Recuerdo estar subida en una de las atracciones del parque,de esas que son como una torre de muchos pisos y que te dejan suspendida en el aire con los pies colgando a mucha altura,mirar alrededor y buscar el mar con la mirada.Obviamente no aparecía,el mar queda muy lejos de Madrid,mis conocimientos de geografía daban para eso.Pero mi mente no lo entendía.
¿Y el mar? ¿Y mi mar?
Y antes de precipitarnos al vacío en esa máquina infernal por pura diversión,lo último que pensé fue «¿Cómo se calma la gente aquí cuando siente que no puede más?»
Yo voy al mar,pasear cerca de la avenida,escuchar las olas,ver a la gente caminar por la orilla.Me rindo a la evidencia de que me da igual que sea invierno y el Atlántico esté todavía muy frío,la única manera de olvidar las penas en meterme en la marea.
Hago todos los planes de ocio en verano cerca del salitre,porque lejos no tiene sentido el tiempo libre.
Espero a que baje la marea y se formen charcos para mirar cangrejitos entre las rocas.Meto los pies en ellos sin más actividad que el fijar la vista en el horizonte.
Y repito eso de «Para todo el mal,el mar.Para todo bien,también» como si fuera un mantra que me ayudará a alcanzar el nirvana o al menos evitar que termine en la cárcel.
Los de fuera siempre me preguntan que si no me siento atrapada viviendo en una isla,rodeada de mar por todas partes.Esa gente no sabe que el mar es casa.
¿Se nota mucho que va a llegar el día de Canarias y voy con la canariedad a tope?
La única manera que conozco de ser universal es defender lo local.
Así que te recopilo algunas recetas canarias que son parte de mi identidad.Me encanta verlas juntas y espero que a ti también.
Una de las recetas más vistas de esta página el potaje de berros,el de siempre,sin tontadas.
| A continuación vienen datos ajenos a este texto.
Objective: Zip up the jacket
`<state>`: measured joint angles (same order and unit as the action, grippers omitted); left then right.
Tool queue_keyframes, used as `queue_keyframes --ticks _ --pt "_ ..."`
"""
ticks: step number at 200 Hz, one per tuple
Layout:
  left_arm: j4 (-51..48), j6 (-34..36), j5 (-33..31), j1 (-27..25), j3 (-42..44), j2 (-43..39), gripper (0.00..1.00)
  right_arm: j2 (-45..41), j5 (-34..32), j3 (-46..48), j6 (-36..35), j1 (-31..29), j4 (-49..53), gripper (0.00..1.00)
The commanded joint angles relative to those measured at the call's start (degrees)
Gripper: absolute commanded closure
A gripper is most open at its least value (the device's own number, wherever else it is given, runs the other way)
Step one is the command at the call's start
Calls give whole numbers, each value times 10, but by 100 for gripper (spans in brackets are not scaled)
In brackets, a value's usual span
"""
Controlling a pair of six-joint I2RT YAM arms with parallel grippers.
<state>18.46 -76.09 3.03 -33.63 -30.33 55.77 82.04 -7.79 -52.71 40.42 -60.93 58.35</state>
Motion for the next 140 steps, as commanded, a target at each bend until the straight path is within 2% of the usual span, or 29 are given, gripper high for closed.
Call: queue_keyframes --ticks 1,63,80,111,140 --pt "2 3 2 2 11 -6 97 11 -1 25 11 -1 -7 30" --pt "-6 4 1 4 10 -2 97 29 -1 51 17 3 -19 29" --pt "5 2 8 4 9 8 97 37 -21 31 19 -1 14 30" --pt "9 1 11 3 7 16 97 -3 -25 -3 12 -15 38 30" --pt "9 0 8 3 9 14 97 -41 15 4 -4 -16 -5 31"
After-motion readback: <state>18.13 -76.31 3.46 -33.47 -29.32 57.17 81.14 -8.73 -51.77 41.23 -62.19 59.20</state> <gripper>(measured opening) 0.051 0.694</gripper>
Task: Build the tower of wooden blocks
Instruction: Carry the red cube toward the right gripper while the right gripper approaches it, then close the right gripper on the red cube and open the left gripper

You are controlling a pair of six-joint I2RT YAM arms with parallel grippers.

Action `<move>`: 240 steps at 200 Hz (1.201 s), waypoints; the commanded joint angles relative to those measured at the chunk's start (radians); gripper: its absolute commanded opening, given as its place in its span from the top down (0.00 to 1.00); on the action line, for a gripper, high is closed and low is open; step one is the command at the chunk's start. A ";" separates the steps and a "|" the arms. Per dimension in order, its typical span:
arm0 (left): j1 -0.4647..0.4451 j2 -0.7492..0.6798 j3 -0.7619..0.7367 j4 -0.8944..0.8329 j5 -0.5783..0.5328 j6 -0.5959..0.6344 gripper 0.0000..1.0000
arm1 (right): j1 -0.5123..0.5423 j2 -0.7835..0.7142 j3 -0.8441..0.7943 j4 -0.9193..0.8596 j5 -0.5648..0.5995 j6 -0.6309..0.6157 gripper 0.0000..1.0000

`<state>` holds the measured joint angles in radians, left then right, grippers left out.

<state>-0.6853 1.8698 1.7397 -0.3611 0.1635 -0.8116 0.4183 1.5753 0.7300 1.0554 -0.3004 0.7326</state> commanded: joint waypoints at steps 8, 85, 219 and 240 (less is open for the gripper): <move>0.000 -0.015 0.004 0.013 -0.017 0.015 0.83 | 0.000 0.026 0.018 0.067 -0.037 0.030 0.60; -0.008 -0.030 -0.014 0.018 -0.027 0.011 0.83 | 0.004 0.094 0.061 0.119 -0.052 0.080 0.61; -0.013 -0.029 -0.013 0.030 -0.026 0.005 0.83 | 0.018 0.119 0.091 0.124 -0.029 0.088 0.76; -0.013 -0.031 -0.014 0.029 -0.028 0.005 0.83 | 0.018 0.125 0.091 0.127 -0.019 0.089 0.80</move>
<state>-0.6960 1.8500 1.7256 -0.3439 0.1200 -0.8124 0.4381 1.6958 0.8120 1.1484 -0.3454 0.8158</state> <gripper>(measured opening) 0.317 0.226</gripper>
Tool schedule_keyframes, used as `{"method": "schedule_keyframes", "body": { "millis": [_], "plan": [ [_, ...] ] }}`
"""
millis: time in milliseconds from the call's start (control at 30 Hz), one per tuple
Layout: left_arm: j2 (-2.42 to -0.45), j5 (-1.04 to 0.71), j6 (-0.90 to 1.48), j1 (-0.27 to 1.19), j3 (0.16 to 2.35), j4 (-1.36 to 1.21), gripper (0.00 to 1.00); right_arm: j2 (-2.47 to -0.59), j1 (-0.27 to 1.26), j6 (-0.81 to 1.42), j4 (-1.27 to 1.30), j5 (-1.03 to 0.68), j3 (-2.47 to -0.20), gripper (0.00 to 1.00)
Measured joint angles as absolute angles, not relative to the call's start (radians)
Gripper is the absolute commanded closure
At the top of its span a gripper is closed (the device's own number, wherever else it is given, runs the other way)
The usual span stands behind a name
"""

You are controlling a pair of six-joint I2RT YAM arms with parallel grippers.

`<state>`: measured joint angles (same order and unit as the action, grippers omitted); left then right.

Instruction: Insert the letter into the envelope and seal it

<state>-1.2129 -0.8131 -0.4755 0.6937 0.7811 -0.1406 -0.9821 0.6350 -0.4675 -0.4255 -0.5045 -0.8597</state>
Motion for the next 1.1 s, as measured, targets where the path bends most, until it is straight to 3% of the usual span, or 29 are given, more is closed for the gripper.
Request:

Un buen plato de arvejas me da la vida.Me sienta bien en cualquier época y me trae muchos recuerdos de la infancia.

Preparar un buen gofio escaldado tiene sus trucos y sé que su preparación cambia mucho dependiendo de la isla,pero en mi casa se hace así.

Los churros de pescado es de las recetas que más me copian,lo sé,porque cuando me paran por la calle me cuenta que saben igual que los de su abuela y que no han vuelto a comprarlos congelados. Es la receta de mi abuela así que tiene sentido que sepa a eso.

Sé que lo ponerle tomate al Almogrote o no siempre da lugar a polémicas,porque depende de si te has criado en las islas occidentales u orientales.En cualquier caso el resultado es igual de bueno,yo lo prefiero con tomate,porque lo digiero mejor,sin más.Pero de sabor es imposible que pueda elegir,soy demasiado gordapapa.